Pendekatan manajemen armada digital dari Alva mendukung pengelolaan kendaraan listrik secara efisien dan menunjang operasi yang lebih efektif serta dapat dipantau secara menyeluruh. Hal ini menjadi keunggulan kompetitif dalam era logistik digital saat ini.
Manfaat Kendaraan Listrik untuk Logistik
Pemanfaatan 500 unit motor listrik Alva N3 oleh Dash Electric menggambarkan percepatan adaptasi kendaraan listrik dalam industri logistik Indonesia. Berikut beberapa manfaat utama penggunaan kendaraan listrik di sektor logistik:
- Mengurangi emisi karbon guna mendukung target lingkungan nasional dan global.

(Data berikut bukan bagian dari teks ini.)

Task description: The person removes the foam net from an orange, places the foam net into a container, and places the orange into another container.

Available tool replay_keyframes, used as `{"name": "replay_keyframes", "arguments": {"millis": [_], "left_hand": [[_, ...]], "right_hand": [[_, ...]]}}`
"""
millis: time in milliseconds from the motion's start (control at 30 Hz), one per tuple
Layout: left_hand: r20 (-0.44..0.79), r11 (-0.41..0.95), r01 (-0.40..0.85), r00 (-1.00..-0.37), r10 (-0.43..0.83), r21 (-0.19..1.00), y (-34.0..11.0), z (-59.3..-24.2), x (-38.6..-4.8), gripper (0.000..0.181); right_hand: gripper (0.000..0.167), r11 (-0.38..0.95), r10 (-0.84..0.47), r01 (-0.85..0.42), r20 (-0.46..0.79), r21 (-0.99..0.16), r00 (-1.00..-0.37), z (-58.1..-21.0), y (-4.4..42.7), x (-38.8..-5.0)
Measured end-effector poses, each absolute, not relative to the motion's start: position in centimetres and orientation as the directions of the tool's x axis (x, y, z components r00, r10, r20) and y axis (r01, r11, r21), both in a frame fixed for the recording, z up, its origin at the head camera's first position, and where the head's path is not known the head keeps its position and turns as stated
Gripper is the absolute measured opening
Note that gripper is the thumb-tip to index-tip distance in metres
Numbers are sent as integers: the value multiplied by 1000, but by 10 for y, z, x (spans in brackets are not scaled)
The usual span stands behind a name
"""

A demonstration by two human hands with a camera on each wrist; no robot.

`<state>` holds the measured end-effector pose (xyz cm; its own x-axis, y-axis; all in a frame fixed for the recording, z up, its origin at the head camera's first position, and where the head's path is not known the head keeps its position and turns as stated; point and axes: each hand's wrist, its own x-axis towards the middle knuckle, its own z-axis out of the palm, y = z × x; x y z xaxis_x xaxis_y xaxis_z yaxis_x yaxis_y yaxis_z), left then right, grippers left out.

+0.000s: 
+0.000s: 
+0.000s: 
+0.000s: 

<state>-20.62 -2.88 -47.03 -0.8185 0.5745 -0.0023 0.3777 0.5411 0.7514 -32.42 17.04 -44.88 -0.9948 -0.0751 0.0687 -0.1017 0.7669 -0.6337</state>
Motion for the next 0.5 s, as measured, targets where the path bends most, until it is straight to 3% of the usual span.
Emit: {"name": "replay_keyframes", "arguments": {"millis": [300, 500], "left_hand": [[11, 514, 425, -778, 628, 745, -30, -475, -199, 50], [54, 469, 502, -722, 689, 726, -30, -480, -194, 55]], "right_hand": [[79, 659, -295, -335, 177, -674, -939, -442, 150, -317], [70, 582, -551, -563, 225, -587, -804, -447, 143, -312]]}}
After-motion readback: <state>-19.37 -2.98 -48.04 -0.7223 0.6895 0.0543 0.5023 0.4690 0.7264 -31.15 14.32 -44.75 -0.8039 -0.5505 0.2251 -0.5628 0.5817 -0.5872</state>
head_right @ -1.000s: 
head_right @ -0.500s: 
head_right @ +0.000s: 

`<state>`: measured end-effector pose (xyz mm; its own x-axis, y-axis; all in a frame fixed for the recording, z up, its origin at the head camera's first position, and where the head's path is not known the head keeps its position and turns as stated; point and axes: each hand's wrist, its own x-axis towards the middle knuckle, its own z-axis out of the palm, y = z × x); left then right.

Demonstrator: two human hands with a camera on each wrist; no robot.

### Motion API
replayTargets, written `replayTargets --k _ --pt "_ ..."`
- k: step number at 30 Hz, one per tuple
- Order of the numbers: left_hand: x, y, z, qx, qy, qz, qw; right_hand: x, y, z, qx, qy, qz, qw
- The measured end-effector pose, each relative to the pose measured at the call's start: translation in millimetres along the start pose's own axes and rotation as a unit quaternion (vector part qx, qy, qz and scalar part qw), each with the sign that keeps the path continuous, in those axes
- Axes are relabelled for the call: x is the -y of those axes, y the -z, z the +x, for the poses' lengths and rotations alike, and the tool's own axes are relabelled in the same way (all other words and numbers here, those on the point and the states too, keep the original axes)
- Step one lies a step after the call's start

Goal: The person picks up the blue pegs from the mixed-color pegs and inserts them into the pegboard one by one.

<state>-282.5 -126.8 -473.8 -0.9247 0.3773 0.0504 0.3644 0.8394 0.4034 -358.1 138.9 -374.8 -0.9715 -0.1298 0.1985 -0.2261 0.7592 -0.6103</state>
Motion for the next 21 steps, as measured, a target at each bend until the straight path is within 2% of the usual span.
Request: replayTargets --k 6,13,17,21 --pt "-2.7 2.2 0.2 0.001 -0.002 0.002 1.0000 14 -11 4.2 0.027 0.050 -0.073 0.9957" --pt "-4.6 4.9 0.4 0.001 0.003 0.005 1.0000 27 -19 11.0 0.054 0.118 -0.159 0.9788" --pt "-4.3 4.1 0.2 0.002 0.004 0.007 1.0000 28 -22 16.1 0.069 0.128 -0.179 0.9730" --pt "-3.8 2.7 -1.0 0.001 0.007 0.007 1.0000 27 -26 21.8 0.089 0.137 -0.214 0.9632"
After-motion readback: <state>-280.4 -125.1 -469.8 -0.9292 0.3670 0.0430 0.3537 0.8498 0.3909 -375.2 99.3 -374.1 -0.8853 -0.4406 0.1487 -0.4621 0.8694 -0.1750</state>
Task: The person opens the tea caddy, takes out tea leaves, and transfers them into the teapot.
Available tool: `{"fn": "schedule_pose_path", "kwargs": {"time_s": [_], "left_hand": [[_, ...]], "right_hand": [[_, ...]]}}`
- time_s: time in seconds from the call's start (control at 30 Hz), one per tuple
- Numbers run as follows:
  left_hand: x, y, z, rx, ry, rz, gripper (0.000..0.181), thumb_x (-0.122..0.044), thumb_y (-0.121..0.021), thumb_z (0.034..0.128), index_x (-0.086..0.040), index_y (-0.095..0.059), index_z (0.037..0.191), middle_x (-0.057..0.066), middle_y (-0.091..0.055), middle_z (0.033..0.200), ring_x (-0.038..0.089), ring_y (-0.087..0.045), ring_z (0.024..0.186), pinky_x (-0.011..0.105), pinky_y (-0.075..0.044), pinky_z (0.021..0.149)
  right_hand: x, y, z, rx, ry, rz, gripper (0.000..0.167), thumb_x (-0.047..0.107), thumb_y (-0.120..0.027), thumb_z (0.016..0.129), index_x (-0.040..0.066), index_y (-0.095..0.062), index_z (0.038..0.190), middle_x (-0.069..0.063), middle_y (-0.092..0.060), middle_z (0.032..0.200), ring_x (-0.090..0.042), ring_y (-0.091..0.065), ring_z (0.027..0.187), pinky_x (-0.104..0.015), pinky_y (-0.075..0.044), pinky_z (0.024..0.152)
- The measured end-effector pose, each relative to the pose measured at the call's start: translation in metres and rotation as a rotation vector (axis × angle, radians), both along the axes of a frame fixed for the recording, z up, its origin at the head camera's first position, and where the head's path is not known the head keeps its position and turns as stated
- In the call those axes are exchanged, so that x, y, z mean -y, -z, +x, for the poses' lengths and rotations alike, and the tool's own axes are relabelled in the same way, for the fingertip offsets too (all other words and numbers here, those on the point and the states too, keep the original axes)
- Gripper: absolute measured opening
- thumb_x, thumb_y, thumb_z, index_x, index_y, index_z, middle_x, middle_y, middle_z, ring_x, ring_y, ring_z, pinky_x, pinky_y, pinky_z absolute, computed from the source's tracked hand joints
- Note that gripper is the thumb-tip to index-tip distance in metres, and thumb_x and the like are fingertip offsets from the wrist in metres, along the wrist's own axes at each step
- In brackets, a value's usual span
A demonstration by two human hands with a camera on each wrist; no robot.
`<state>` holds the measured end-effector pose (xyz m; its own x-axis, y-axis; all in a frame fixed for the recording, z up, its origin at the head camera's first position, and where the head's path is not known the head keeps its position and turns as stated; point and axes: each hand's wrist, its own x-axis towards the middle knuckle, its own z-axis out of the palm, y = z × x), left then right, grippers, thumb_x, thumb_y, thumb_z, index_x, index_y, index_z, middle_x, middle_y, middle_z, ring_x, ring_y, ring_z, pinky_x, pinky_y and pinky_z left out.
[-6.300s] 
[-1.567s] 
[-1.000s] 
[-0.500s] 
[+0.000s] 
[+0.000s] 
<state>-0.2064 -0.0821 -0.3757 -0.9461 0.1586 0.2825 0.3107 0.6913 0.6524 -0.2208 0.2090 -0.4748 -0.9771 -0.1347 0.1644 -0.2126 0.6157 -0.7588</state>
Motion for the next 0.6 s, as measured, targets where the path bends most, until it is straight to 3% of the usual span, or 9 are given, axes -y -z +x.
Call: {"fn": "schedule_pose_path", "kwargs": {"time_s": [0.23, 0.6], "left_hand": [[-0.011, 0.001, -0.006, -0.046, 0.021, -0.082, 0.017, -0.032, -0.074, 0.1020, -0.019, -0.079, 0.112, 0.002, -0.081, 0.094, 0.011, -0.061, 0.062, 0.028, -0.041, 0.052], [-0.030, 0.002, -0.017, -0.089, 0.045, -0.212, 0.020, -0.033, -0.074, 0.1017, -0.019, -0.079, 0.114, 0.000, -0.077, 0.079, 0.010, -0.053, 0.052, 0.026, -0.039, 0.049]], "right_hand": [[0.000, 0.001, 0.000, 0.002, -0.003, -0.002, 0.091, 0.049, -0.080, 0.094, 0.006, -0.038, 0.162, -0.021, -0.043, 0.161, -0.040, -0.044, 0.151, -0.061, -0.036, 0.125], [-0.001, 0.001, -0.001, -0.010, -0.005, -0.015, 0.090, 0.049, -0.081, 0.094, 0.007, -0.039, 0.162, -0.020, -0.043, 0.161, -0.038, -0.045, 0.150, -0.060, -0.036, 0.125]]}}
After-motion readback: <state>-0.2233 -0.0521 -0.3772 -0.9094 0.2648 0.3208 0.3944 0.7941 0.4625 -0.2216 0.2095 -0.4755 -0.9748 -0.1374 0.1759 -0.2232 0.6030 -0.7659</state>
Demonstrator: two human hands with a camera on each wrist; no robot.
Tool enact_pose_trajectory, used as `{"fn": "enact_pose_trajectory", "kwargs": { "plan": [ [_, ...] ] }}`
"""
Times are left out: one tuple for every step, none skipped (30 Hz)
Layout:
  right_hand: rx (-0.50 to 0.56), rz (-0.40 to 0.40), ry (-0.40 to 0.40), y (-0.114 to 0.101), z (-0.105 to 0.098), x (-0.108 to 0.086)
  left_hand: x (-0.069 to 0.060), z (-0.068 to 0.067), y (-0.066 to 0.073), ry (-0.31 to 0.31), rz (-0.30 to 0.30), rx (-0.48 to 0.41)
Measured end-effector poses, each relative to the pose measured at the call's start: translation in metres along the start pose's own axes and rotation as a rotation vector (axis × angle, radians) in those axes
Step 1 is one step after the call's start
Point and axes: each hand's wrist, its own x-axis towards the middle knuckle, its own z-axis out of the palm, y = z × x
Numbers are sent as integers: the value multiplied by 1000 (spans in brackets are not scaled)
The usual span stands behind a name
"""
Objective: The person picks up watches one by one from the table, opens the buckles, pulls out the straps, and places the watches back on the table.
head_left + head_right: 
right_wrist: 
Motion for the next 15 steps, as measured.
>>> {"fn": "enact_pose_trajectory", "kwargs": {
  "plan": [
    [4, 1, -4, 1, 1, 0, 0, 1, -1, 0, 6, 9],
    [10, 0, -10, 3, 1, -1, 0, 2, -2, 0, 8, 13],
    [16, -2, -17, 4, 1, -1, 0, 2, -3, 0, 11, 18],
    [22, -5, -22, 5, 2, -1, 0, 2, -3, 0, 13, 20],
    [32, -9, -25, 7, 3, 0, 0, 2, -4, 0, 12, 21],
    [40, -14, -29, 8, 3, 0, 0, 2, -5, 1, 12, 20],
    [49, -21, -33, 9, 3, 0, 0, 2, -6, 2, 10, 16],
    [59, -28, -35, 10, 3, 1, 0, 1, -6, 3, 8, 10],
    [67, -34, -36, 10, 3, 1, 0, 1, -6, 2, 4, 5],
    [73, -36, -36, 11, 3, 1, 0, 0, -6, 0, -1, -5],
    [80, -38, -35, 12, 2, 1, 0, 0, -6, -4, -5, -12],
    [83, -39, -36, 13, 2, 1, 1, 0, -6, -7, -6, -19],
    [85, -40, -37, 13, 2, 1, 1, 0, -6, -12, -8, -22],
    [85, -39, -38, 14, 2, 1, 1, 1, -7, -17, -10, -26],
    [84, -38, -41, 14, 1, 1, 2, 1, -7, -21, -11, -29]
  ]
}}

- Mengurangi biaya operasional melalui efisiensi energi dan biaya perawatan yang lebih rendah.
- Menawarkan sistem manajemen armada berbasis teknologi digital yang lebih terintegrasi.
- Memungkinkan ekspansi armada dengan risiko keuangan yang lebih rendah melalui skema fleet-as-a-service.
- Meningkatkan citra perusahaan sebagai pelopor inovasi dan keberlanjutan lingkungan.
Integrasi teknologi dan model operasional sistematis membuka peluang baru bagi perusahaan logistik lain untuk mengadopsi infrastruktur logistik yang native EV. Seiring permintaan pengiriman yang semakin cepat dan ramah lingkungan, penggunaan armada motor listrik diperkirakan akan terus meningkat.
Melalui kolaborasi strategis ini, Dash Electric dan Alva berkontribusi pada transformasi struktur logistik Indonesia menuju era yang lebih digital dan berkelanjutan. Pemanfaatan teknologi kendaraan listrik menjadi contoh nyata adaptasi bisnis modern dalam mendukung efisiensi operasional dan pelestarian lingkungan. Inisiatif ini juga menjadi acuan praktis dalam pembangunan masa depan logistik nasional yang ramah iklim dan inovatif.